<<<<

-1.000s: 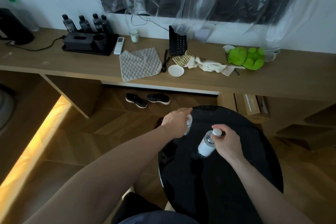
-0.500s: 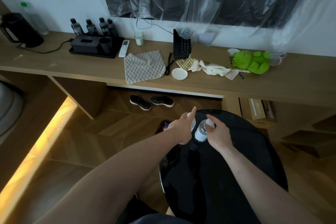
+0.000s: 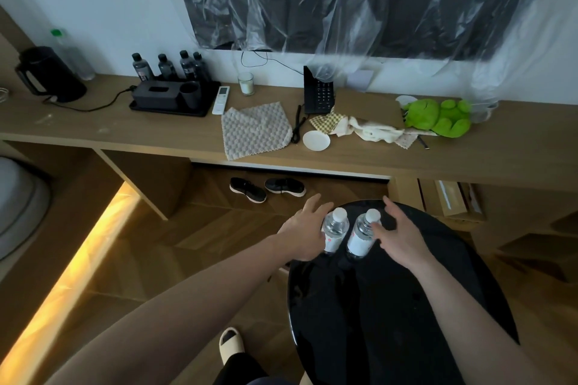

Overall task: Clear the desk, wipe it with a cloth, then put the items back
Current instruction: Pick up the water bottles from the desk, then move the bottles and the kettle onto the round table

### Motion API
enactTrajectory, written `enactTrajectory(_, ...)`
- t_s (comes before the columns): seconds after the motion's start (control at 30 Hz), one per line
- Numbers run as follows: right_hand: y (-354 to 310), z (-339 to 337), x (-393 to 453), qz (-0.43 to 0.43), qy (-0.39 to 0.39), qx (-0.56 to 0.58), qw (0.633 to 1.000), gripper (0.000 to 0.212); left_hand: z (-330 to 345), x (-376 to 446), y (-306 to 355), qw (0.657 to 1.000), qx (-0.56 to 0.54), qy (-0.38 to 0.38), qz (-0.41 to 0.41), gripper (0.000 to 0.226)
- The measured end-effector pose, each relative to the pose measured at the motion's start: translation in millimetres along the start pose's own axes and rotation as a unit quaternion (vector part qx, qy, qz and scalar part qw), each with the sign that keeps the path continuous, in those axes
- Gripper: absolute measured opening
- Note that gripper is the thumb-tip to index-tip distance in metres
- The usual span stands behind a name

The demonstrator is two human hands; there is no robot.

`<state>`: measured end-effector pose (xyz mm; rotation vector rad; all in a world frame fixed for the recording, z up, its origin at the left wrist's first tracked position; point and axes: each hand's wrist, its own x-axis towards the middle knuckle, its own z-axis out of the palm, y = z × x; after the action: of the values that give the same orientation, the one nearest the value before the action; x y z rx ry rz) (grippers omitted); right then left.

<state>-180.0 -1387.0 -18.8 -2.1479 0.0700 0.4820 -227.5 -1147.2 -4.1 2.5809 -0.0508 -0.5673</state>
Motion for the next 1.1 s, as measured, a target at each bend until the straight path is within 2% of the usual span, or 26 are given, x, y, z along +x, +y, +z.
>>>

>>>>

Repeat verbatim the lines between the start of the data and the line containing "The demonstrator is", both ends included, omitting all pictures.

RESULT ->
-1.000s: 
-0.500s: 
+0.000s: 

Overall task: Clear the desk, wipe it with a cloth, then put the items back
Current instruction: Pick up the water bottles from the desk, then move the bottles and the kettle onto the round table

### Motion API
enactTrajectory, written `enactTrajectory(_, ...)`
- t_s (comes before the columns): seconds after the motion's start (control at 30 Hz), one per line
- Numbers run as follows: right_hand: y (-354 to 310), z (-339 to 337), x (-393 to 453), qz (-0.43 to 0.43), qy (-0.39 to 0.39), qx (-0.56 to 0.58), qw (0.633 to 1.000), gripper (0.000 to 0.212); left_hand: z (-330 to 345), x (-376 to 446), y (-306 to 355), qw (0.657 to 1.000), qx (-0.56 to 0.54), qy (-0.38 to 0.38), qz (-0.41 to 0.41), gripper (0.000 to 0.226)
- The measured end-effector pose, each relative to the pose measured at the motion's start: translation in millimetres along the start pose's own axes and rotation as a unit quaternion (vector part qx, qy, qz and scalar part qw), each with the sign that keeps the path continuous, in those axes
- Gripper: absolute measured opening
- Note that gripper is the thumb-tip to index-tip distance in metres
- The usual span stands behind a name

The demonstrator is two human hands; there is no robot.

Nothing else is needed, and the exercise is over.